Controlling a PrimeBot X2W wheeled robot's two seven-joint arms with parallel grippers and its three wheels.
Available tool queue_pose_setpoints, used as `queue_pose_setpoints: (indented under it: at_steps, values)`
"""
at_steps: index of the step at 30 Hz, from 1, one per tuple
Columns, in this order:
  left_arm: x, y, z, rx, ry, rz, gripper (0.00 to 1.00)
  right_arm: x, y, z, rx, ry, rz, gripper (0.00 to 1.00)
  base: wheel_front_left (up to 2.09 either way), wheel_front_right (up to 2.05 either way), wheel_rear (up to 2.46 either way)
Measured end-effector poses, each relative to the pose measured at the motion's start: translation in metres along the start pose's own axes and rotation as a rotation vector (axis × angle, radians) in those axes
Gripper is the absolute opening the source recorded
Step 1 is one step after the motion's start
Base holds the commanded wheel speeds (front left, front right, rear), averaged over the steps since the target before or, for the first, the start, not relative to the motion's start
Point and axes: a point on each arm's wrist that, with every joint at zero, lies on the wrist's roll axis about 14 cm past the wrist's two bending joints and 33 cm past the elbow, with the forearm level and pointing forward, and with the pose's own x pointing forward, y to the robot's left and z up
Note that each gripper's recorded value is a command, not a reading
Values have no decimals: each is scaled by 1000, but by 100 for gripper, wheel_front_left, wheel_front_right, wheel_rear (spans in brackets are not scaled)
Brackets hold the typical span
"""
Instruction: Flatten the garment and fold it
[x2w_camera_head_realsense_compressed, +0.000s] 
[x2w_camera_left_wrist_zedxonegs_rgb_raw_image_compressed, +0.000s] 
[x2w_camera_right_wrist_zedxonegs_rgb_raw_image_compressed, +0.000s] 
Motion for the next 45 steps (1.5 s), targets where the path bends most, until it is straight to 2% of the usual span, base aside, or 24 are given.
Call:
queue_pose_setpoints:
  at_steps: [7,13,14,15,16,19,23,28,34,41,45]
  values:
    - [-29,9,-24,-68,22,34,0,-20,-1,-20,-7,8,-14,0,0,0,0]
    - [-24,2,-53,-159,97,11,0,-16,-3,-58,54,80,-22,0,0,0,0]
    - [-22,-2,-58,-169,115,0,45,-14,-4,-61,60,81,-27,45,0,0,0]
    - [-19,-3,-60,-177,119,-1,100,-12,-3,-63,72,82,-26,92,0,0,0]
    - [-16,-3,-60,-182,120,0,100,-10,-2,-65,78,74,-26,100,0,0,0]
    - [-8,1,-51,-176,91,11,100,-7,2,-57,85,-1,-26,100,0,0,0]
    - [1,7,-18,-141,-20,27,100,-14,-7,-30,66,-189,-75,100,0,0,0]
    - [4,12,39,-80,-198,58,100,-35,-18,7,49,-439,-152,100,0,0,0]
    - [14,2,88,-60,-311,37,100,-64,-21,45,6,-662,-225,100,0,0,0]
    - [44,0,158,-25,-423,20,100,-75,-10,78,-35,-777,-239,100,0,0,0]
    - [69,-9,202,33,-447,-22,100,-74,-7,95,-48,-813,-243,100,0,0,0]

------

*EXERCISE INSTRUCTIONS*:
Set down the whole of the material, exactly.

*TASK OUTPUT*:
Controlling a PrimeBot X2W wheeled robot's two seven-joint arms with parallel grippers and its three wheels.
Available tool queue_pose_setpoints, used as `queue_pose_setpoints: (indented under it: at_steps, values)`
"""
at_steps: index of the step at 30 Hz, from 1, one per tuple
Columns, in this order:
  left_arm: x, y, z, rx, ry, rz, gripper (0.00 to 1.00)
  right_arm: x, y, z, rx, ry, rz, gripper (0.00 to 1.00)
  base: wheel_front_left (up to 2.09 either way), wheel_front_right (up to 2.05 either way), wheel_rear (up to 2.46 either way)
Measured end-effector poses, each relative to the pose measured at the motion's start: translation in metres along the start pose's own axes and rotation as a rotation vector (axis × angle, radians) in those axes
Gripper is the absolute opening the source recorded
Step 1 is one step after the motion's start
Base holds the commanded wheel speeds (front left, front right, rear), averaged over the steps since the target before or, for the first, the start, not relative to the motion's start
Point and axes: a point on each arm's wrist that, with every joint at zero, lies on the wrist's roll axis about 14 cm past the wrist's two bending joints and 33 cm past the elbow, with the forearm level and pointing forward, and with the pose's own x pointing forward, y to the robot's left and z up
Note that each gripper's recorded value is a command, not a reading
Values have no decimals: each is scaled by 1000, but by 100 for gripper, wheel_front_left, wheel_front_right, wheel_rear (spans in brackets are not scaled)
Brackets hold the typical span
"""
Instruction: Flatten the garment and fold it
[x2w_camera_head_realsense_compressed, +0.000s] 
[x2w_camera_left_wrist_zedxonegs_rgb_raw_image_compressed, +0.000s] 
[x2w_camera_right_wrist_zedxonegs_rgb_raw_image_compressed, +0.000s] 
Motion for the next 45 steps (1.5 s), targets where the path bends most, until it is straight to 2% of the usual span, base aside, or 24 are given.
Call:
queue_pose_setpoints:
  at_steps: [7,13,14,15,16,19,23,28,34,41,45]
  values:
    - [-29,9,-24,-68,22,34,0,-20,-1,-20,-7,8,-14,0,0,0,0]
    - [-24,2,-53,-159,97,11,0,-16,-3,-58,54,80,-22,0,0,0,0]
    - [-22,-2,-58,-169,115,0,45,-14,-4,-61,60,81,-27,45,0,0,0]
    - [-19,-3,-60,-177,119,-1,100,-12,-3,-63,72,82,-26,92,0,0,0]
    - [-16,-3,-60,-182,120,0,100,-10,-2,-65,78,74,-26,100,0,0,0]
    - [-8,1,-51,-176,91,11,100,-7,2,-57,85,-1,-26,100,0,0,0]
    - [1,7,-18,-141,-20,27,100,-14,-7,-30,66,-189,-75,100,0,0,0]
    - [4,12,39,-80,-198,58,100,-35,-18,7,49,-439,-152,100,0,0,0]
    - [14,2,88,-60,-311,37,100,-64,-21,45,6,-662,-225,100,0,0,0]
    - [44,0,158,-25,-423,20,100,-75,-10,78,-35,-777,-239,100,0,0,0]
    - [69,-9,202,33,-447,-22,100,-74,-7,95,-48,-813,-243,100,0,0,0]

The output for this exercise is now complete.